Brief taxonomy of clinical decision support systems

Clinical decision support systems vary widely in their type and complexity according to O’Sullivan et al. Systems can be passive, semi-active or active. They have been implemented to support clinicians across the spectrum of medical specialties and have been customized for different levels of clinical expertise. Simple CDSSs usually check the input provided by a clinician and verify whether the value is allowable or within a specified range and whether there are any predefined contraindications. O’Sullivan et al. states, the output of the CDSS is usually an alert or reminder. Mid-level CDSSs include prognostic calculators and automated clinical practice guideline systems. By coupling a computer-based guideline system with an electronic health record, recommendations can be personalized to the individual patient. Complex CDSSs use artificial intelligence, data mining or statistical methods to reason about the classification or prediction of a disease or patient state. Commonly used techniques include logistic regression, artificial neural networks and support vector machines.[1]

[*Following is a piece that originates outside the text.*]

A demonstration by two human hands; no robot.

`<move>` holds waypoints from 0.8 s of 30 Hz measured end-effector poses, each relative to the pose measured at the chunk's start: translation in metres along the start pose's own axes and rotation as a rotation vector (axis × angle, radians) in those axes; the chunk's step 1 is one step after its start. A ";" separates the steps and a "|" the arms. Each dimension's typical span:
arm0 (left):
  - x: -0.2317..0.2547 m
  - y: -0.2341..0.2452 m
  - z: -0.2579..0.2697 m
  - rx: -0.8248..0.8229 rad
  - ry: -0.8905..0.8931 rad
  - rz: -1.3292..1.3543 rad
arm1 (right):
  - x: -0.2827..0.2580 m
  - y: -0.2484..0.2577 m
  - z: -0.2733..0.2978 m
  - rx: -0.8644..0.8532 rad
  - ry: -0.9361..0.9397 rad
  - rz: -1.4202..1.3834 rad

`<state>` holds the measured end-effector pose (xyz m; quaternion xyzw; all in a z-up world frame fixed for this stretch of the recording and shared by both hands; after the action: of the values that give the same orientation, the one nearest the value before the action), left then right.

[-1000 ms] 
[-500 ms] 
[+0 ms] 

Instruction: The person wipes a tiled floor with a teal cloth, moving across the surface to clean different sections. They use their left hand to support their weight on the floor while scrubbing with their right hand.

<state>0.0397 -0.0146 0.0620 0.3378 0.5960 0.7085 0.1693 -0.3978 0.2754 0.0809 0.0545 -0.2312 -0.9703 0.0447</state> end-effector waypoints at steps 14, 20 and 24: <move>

Challenges to implementation and adoption of clinical decision support systems

O’Sullivan et al. found that most literature focuses on operational aspects that act as a barrier to implementation of CDSSs. However, valuable work is being carried out to develop standards and work on developing comprehensive biomedical terminologies. The increasing prevalence of electronic health records should improve data collection. These developments have important implications for CDSSs, state the authors.[1] O’Sullivan et al. contend that significant issues not related to technology will still present challenges. These challenges are related to so-called ‘softer’ elements and include vendors and users of systems, as well as organizational, legal and ethical challenges.[1]

Questions for clinical decision support systems’ stakeholders

> Should clinicians also be educated in the specific computer science methods that underpin CDSSs? [1] > If clinicians gain more knowledge of, and trust in, CDSSs, are vendors of CISs ready to change their approach and focus on the decision-support needs of clinicians in addition to operational tasks? [1] > Should developers of CDSSs bear some responsibility for decisions taken by clinicians based on suggestions from CDSSs? [1] > Finally, if all challenges outlined in this viewpoint were addressed and it became possible to develop CDSSs such that their performance was on a par with the expert clinician, would clinicians want to use them? [1]

Reviewer’s Comments

Jonzy’s Comments

This article is an excellent companion, I think, to Improving Outcomes with Clinical Decision Support: An Implementer’s Guide by Dean Sittig. I would go so far as to recommend it as material for any course regarding CDS development and implementation.


  1. 1.0 1.1 1.2 1.3 1.4 1.5 1.6 1.7 1.8 O’Sullivan, D., Fraccaro, P., Carson, E., & Weller, P. (2014). PROFESSIONAL ISSUES. Decision time for clinical decision support systems. Clinical Medicine, 14(4), 338-341.